データベース管理システム(DBMS)で、データベースへの変更をストレージ(外部記憶装置)上のファイルに書き込む処理や、最後にそのような書き込み処理が行われた時点のことをチェックポイントという。

データベースの内容の変更はまずメインメモリ(RAM)上で行われ、ストレージへの反映は変更内容がある程度溜まってからまとめて行われる。障害発生時にはチェックポイントのデータを元に復旧作業を行なうことが多い。

障害発生時にすでにコミットされたトランザクションの復旧には、チェックポイント時のデータにトランザクションログに記録された処理を適用していき、コミット時の状態に戻す。この作業を「ロールフォワード」(roll forward)という。

一方、障害発生時にコミットされていなかったトランザクションの場合は処理をすべて取り消して開始前の状態を復元し、最初からトランザクションをやり直す。これを「ロールバック」(rollback)という。

ロールバック 【後退復帰】

出題:平30秋

後退、巻き戻し、撤退、引き下げ、巻き返し、反撃などの意味を持つ英単語。情報システムの分野では、システム障害やデータの喪失、破損などが起きた際に、以前に正常に稼働していた特定の時点の状態に戻して復旧を試みることを指す。

ある時点の正常な状態のデータやプログラム、設定などを複製してまとめて保管しておき、障害などが発生した時にこれをシステムに書き戻してその時点の状態に戻す処理をロールバックという。

トランザクション処理のロールバック

特にデータベースシステムのトランザクション処理でよく用いられる概念である。トランザクション開始前の状態を保存しておき、コミットする前に途中で中断された場合に完了済みの処理をすべてキャンセルし、開始前のデータを書き戻して復旧する。トランザクションは途中で終了すると結果に矛盾が生じることがあるため、このような制御が行われる。

一方、障害発生時にすでにコミットされたトランザクションの場合には、ある時点(チェックポイント)で複製したデータを書き戻し、これにトランザクションログに記録された処理を適用していき、コミット時の状態に戻す。

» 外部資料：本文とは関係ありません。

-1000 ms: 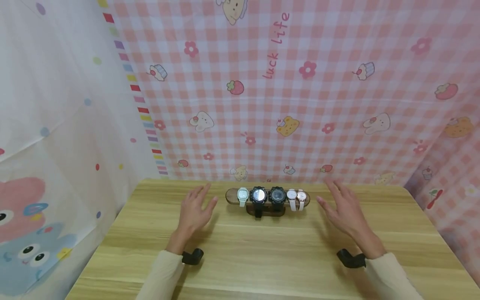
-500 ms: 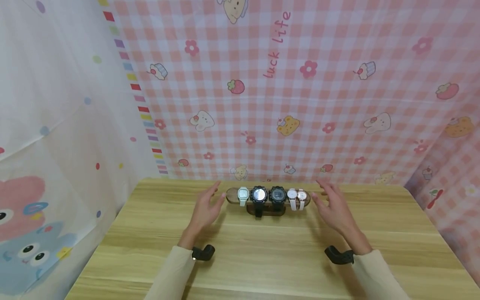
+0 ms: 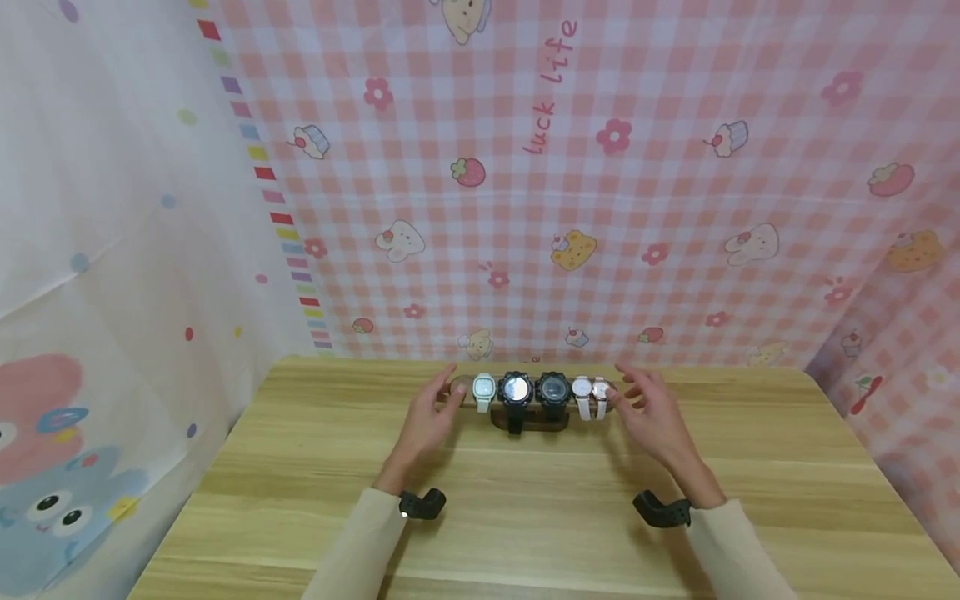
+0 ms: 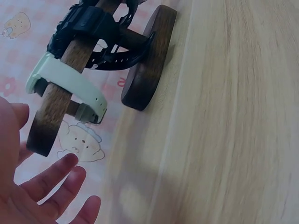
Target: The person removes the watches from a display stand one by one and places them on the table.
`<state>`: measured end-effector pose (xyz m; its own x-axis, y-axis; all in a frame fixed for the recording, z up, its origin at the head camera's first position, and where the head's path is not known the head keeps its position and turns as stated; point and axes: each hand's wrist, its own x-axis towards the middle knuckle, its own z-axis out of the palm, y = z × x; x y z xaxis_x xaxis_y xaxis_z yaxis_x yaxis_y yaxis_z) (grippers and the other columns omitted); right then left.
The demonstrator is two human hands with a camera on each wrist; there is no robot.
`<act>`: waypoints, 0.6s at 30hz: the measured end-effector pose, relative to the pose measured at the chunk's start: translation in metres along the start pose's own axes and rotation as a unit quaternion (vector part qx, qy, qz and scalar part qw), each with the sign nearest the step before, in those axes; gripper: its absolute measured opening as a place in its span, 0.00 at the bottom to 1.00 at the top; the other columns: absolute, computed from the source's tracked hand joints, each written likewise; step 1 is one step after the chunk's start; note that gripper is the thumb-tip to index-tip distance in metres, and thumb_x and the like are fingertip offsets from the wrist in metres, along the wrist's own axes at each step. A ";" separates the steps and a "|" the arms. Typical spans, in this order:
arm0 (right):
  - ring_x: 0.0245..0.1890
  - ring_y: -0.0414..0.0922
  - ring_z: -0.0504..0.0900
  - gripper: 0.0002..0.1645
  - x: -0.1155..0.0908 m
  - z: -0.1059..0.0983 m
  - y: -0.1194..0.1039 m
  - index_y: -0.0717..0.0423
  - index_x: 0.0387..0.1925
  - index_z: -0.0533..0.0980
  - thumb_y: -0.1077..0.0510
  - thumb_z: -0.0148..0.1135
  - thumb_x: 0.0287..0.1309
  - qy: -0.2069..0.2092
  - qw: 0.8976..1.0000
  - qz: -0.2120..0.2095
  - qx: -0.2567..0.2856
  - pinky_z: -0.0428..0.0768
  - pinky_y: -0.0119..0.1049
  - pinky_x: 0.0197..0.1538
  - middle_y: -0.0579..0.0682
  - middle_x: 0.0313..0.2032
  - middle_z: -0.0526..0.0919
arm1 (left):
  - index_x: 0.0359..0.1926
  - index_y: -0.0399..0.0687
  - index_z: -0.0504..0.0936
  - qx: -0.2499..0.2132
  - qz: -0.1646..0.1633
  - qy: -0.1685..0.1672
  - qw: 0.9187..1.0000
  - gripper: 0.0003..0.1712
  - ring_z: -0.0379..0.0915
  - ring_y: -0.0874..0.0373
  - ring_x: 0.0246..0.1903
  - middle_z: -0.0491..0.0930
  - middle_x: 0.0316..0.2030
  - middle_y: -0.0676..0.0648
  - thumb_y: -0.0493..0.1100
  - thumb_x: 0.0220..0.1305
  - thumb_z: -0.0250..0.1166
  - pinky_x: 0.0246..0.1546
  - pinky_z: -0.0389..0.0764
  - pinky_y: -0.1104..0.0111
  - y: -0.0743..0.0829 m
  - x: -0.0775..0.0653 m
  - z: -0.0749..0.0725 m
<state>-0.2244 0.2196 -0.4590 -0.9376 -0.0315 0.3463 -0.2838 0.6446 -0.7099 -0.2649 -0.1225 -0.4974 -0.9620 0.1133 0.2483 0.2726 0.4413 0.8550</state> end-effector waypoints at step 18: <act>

この復帰方式を「ロールフォワード」(roll forward)という。

ロールフォワード 【前進復帰】

データベースシステムなどに障害が発生したときの回復手法の一つで、ある時点(チェックポイント)で複製したバックアップデータを書き戻し、その後の更新データ(ジャーナル)を反映していって障害発生直前の状態に戻すこと。主に装置の破損など物理的な障害の際に用いられる。

障害発生時点ですでに完了(コミット)済みのトランザクションに対して用いられる復帰手法で、直前のチェックポイントで作成された全データのバックアップを、(交換後の新しい)記憶装置に書き込み、チェックポイント後に実行された処理を記録したジャーナルファイルの内容を順番に反映させていき、トランザクションが完了した状態を再現する。

一方、障害発生時に処理途上でコミット前だったトランザクションに対しては、チェックポイント以前の変更を遡って取り消していき、トランザクション開始前の状態に戻す。この処理を「ロールバック」(rollback:後退復帰)という。

トランザクション処理は複数の処理を一体化して実行するもので、「すべて実行前」「すべて完了」のいずれかになるように制御しなければならない。ロールフォワードはトランザクション完了時の状態に、ロールバックは開始前の状態にそれぞれ復帰するもので、いずれもトランザクションの原子性(atomicity)を維持することができる。